-- TASK REQUIREMENTS --
Restate every record that follows, keeping it exact.

Collected data:
--------------------------------
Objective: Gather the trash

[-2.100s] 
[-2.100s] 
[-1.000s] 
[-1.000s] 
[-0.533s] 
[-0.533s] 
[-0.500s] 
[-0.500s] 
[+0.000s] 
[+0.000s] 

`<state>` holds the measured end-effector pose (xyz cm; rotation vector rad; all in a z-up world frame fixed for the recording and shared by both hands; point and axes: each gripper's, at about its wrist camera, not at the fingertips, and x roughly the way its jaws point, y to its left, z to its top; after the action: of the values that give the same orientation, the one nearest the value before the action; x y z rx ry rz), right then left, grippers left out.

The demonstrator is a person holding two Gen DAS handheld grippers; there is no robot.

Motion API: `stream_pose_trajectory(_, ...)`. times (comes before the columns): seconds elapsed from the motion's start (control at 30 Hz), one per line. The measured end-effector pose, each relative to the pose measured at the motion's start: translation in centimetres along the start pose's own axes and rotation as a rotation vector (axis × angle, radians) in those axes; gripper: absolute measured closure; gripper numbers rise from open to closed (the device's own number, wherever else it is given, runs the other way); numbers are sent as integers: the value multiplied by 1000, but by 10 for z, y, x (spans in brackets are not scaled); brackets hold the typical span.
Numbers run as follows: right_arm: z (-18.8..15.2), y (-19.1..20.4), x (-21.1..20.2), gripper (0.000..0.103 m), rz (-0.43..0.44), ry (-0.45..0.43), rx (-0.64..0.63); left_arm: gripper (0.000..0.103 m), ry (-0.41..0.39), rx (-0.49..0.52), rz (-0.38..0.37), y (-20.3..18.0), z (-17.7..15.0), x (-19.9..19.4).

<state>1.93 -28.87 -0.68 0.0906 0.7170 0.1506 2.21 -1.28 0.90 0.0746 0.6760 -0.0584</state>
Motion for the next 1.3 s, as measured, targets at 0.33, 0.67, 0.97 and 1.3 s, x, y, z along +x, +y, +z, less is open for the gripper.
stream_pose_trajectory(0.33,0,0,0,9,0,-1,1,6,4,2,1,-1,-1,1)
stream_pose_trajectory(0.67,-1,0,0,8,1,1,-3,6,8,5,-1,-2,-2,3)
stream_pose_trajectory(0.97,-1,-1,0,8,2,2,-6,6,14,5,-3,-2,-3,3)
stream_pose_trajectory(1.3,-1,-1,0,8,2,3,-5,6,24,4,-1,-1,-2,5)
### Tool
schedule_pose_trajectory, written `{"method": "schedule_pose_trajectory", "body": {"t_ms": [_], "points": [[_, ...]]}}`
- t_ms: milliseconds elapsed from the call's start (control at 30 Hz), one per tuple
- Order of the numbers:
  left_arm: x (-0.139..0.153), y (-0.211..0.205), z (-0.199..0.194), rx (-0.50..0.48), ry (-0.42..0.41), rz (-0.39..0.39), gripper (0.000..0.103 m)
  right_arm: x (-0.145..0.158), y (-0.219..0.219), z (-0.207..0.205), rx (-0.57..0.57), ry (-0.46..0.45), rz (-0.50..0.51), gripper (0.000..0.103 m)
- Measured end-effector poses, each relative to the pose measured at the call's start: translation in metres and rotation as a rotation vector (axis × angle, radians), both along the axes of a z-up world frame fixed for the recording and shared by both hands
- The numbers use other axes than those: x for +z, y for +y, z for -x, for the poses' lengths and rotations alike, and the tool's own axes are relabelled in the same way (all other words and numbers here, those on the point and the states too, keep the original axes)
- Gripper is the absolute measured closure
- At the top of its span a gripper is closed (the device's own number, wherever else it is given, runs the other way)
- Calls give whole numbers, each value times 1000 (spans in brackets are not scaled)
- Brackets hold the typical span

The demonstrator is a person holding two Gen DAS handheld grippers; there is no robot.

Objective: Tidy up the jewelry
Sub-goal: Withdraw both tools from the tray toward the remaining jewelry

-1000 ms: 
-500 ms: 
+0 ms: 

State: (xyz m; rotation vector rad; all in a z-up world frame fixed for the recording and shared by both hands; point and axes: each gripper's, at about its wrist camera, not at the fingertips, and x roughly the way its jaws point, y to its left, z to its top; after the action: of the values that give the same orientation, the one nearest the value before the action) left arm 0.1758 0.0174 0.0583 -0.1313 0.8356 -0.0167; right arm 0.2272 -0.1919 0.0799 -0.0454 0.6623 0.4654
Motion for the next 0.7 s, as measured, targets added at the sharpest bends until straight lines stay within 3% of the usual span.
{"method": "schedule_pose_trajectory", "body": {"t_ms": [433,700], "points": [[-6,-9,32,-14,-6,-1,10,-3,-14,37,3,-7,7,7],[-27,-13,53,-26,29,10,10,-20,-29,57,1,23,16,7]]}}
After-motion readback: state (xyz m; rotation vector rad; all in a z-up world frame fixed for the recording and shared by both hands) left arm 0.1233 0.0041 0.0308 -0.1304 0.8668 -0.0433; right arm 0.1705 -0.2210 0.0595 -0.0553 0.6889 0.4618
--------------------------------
-- PROBLEM SOLUTION --
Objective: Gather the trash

[-2.100s] 
[-2.100s] 
[-1.000s] 
[-1.000s] 
[-0.533s] 
[-0.533s] 
[-0.500s] 
[-0.500s] 
[+0.000s] 
[+0.000s] 

`<state>` holds the measured end-effector pose (xyz cm; rotation vector rad; all in a z-up world frame fixed for the recording and shared by both hands; point and axes: each gripper's, at about its wrist camera, not at the fingertips, and x roughly the way its jaws point, y to its left, z to its top; after the action: of the values that give the same orientation, the one nearest the value before the action; x y z rx ry rz), right then left, grippers left out.

The demonstrator is a person holding two Gen DAS handheld grippers; there is no robot.

Motion API: `stream_pose_trajectory(_, ...)`. times (comes before the columns): seconds elapsed from the motion's start (control at 30 Hz), one per line. The measured end-effector pose, each relative to the pose measured at the motion's start: translation in centimetres along the start pose's own axes and rotation as a rotation vector (axis × angle, radians) in those axes; gripper: absolute measured closure; gripper numbers rise from open to closed (the device's own number, wherever else it is given, runs the other way); numbers are sent as integers: the value multiplied by 1000, but by 10 for z, y, x (spans in brackets are not scaled); brackets hold the typical span.
Numbers run as follows: right_arm: z (-18.8..15.2), y (-19.1..20.4), x (-21.1..20.2), gripper (0.000..0.103 m), rz (-0.43..0.44), ry (-0.45..0.43), rx (-0.64..0.63); left_arm: gripper (0.000..0.103 m), ry (-0.41..0.39), rx (-0.49..0.52), rz (-0.38..0.37), y (-20.3..18.0), z (-17.7..15.0), x (-19.9..19.4).

<state>1.93 -28.87 -0.68 0.0906 0.7170 0.1506 2.21 -1.28 0.90 0.0746 0.6760 -0.0584</state>
Motion for the next 1.3 s, as measured, targets at 0.33, 0.67, 0.97 and 1.3 s, x, y, z along +x, +y, +z, less is open for the gripper.
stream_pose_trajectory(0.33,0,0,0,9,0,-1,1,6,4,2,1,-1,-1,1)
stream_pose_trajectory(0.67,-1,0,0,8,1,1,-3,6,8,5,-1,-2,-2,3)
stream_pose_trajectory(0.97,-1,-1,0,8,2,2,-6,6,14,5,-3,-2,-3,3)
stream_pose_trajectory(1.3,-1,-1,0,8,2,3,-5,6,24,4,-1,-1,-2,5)
### Tool
schedule_pose_trajectory, written `{"method": "schedule_pose_trajectory", "body": {"t_ms": [_], "points": [[_, ...]]}}`
- t_ms: milliseconds elapsed from the call's start (control at 30 Hz), one per tuple
- Order of the numbers:
  left_arm: x (-0.139..0.153), y (-0.211..0.205), z (-0.199..0.194), rx (-0.50..0.48), ry (-0.42..0.41), rz (-0.39..0.39), gripper (0.000..0.103 m)
  right_arm: x (-0.145..0.158), y (-0.219..0.219), z (-0.207..0.205), rx (-0.57..0.57), ry (-0.46..0.45), rz (-0.50..0.51), gripper (0.000..0.103 m)
- Measured end-effector poses, each relative to the pose measured at the call's start: translation in metres and rotation as a rotation vector (axis × angle, radians), both along the axes of a z-up world frame fixed for the recording and shared by both hands
- The numbers use other axes than those: x for +z, y for +y, z for -x, for the poses' lengths and rotations alike, and the tool's own axes are relabelled in the same way (all other words and numbers here, those on the point and the states too, keep the original axes)
- Gripper is the absolute measured closure
- At the top of its span a gripper is closed (the device's own number, wherever else it is given, runs the other way)
- Calls give whole numbers, each value times 1000 (spans in brackets are not scaled)
- Brackets hold the typical span

The demonstrator is a person holding two Gen DAS handheld grippers; there is no robot.

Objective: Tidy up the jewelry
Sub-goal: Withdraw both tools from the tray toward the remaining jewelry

-1000 ms: 
-500 ms: 
+0 ms: 

State: (xyz m; rotation vector rad; all in a z-up world frame fixed for the recording and shared by both hands; point and axes: each gripper's, at about its wrist camera, not at the fingertips, and x roughly the way its jaws point, y to its left, z to its top; after the action: of the values that give the same orientation, the one nearest the value before the action) left arm 0.1758 0.0174 0.0583 -0.1313 0.8356 -0.0167; right arm 0.2272 -0.1919 0.0799 -0.0454 0.6623 0.4654
Motion for the next 0.7 s, as measured, targets added at the sharpest bends until straight lines stay within 3% of the usual span.
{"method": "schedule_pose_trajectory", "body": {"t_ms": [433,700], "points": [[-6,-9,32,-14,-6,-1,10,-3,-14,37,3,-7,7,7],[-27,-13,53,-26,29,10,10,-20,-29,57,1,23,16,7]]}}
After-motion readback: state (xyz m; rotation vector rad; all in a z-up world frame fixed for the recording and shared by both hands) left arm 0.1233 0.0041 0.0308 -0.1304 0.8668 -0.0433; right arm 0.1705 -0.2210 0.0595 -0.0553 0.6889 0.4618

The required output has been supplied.